Here's newcomer Emma, who really fixed up her last piece, which she's titled "Different Shades of Mental."

Since she's returning to college in less than a month, we urged her to complete it before she leaves. It's quite good.


I was indoors all day
by the whirring fan
working on a grant,
a cup of tea
my only companion

Nothing existed but
words on the computer screen
“Justify the need”
“How is your nonprofit different
than all others”
“What will you use the money for?”

Deadline so close I couldn’t
make silent jokes or cuss the
million-dollar-foundations for
making it so damn hard

I looked out the window
in my tiny upstairs office
the green leaves on my silver maple
were soaking up the July light
filled with joy

I cannot be with you now
I whispered turning back to
the screen
The phone rang downstairs.
My accountant.

Hello, Larry, I said when I saw
his name.
I was in a daze
needing to change the
gauge in my brain
to “speech”
rather than

I understood not a word he said
as I walked barefoot across the
soft living room carpet
to the front window
“Oh my God, Larry,” I said.
“They’re here.
They’ve finally come.
The hummingbirds.”

I watched as not one
but two of them
took sustenance
from the sugar water
we placed for them
months ago

We don’t get the colorful
ones like on television
we get the brown ones
tiny brown creatures
bumblebees, if you
didn’t know any better,
suspended by wings
you can’t even see
but just believe in

Stay, little birds, stay
I whispered,
but they were
already gone,
flying away
the moment
they arrived.   


Someone painted it yellow
my boys’s former blue bedroom
I painted the file cabinet pink
A Mickey Mouse cup from my
in-laws holds the pens that are
scattered across the desk,
which really isn’t,
merely a slab of formica
stretched across
two plastic file cases
not in use

Three bulletin boards
hold pretty pictures
a Karl Rickels book mark
a thank-you from Iris Innes
a calendar picture by
coy man in red shirt
I’ll recognize when he comes by.

An expensive chair from my
late Aunt Ethel holds papers
and beside that
a Bible, dictionary, photo album
and Gaudi’s La Pedrera
no use to anyone
on a small white table
I picked from the trash

When I enter the room
I see nothing.
Watch the floor
so I don’t step on
peanuts or stink bugs
then settle at my desk
scratch my forehead
and press go.


 Beatriz mentioned the deer eat the hasta.

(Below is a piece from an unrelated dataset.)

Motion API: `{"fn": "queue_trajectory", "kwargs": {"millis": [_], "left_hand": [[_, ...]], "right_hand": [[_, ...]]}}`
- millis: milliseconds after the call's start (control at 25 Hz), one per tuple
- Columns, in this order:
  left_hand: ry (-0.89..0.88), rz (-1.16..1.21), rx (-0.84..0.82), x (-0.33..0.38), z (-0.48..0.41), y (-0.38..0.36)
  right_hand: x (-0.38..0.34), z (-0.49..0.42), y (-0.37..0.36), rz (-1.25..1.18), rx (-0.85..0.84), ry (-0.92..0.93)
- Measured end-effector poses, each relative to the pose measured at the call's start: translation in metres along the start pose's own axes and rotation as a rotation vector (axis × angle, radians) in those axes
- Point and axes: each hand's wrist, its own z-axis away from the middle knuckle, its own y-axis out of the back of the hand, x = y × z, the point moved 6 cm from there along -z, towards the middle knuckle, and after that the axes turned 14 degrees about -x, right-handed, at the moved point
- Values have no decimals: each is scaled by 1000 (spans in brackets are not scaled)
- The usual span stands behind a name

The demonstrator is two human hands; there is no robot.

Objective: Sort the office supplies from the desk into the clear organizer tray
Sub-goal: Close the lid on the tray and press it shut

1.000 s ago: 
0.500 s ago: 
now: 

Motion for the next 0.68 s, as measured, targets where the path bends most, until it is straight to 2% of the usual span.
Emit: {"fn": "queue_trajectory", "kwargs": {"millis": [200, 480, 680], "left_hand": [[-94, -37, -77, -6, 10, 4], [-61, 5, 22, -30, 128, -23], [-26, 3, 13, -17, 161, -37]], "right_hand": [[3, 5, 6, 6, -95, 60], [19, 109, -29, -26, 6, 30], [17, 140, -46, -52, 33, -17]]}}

I wish they would. They're crowding the front door.

These are pollinated by bumble bees, among others.
This jungle in my front yard used to be an attractive garden until these tall invasive weeds crawled like the Panzers and destroyed everything.

Okay, 20 minutes left before Thomas Crown. Read about Steve McQueen's death at age 50 from an incurable cancer.

Oy! I always like to finish the post on a happy note.

Well, I had a good visit with Mom today and got a baggie full of free broccoli. I brought her and Ellen assorted olives I bought at the Giant.